- [Information]:
== Segment start ==

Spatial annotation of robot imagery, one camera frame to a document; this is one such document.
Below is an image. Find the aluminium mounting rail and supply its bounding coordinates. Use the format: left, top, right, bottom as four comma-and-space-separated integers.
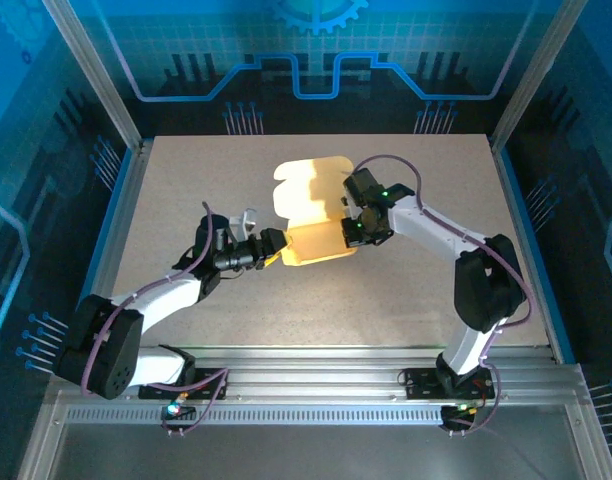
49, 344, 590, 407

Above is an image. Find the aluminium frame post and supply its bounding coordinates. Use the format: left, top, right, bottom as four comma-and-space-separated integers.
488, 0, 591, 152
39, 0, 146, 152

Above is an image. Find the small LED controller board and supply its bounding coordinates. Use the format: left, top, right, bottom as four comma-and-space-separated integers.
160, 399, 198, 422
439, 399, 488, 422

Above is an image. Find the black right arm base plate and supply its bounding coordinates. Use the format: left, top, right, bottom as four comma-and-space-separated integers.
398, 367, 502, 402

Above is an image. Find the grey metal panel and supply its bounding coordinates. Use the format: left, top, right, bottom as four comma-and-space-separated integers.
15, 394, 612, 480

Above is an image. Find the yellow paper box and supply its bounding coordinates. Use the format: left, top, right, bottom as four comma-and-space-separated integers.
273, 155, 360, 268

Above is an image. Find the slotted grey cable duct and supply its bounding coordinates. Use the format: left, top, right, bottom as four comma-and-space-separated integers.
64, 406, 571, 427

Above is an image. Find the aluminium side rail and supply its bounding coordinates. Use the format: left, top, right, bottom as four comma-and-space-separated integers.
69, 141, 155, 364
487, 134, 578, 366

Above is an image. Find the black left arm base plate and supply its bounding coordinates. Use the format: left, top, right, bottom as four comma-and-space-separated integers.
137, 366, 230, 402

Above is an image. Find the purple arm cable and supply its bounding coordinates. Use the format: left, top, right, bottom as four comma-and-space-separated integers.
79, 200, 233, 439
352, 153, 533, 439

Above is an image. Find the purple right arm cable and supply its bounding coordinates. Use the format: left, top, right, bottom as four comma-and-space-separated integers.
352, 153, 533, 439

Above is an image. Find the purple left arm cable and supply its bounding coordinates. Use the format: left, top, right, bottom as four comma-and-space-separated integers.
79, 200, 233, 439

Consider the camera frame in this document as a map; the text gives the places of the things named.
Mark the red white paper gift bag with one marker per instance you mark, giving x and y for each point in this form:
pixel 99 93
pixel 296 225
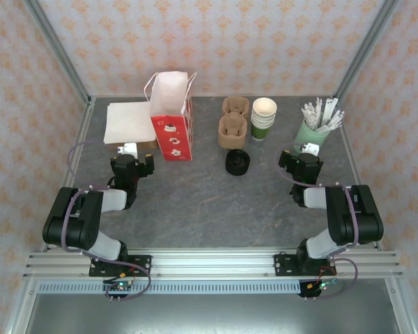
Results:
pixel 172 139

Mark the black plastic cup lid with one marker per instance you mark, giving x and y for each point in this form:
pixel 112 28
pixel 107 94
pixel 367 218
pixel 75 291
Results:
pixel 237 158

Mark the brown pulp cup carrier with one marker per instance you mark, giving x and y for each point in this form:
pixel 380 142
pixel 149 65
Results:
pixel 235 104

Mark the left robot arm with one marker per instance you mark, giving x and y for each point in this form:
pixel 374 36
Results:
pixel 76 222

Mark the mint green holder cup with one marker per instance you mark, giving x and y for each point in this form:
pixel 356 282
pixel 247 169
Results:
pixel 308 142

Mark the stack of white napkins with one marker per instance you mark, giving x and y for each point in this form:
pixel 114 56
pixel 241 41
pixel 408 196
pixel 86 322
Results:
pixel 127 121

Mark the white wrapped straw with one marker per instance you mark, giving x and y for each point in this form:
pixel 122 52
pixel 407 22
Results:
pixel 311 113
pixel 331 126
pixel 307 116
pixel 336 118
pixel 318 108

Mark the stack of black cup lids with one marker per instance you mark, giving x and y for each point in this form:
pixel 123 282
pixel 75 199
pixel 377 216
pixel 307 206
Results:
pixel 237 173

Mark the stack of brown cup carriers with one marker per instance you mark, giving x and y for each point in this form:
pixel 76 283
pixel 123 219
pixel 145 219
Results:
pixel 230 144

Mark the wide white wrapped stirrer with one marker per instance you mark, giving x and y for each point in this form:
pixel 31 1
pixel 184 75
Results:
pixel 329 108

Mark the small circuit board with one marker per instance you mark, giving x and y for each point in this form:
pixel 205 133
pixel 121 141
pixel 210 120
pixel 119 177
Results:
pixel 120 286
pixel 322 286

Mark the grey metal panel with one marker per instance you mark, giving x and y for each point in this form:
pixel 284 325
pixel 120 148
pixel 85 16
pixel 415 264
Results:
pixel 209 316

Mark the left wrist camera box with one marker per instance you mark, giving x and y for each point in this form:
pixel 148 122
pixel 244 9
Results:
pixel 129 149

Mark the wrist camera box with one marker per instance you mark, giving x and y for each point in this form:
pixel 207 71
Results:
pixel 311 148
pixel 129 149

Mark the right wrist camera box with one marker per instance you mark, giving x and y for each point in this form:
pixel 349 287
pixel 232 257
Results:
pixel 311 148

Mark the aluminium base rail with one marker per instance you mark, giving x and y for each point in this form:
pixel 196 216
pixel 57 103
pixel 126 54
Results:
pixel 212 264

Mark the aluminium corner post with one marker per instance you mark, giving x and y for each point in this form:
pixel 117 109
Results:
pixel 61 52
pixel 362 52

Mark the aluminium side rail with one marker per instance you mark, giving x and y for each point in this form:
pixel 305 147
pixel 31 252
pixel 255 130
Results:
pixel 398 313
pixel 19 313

== Segment end ==

- [Work order]:
State how many lines of the data include the word "robot", with nothing else.

- [Solution for this task]:
2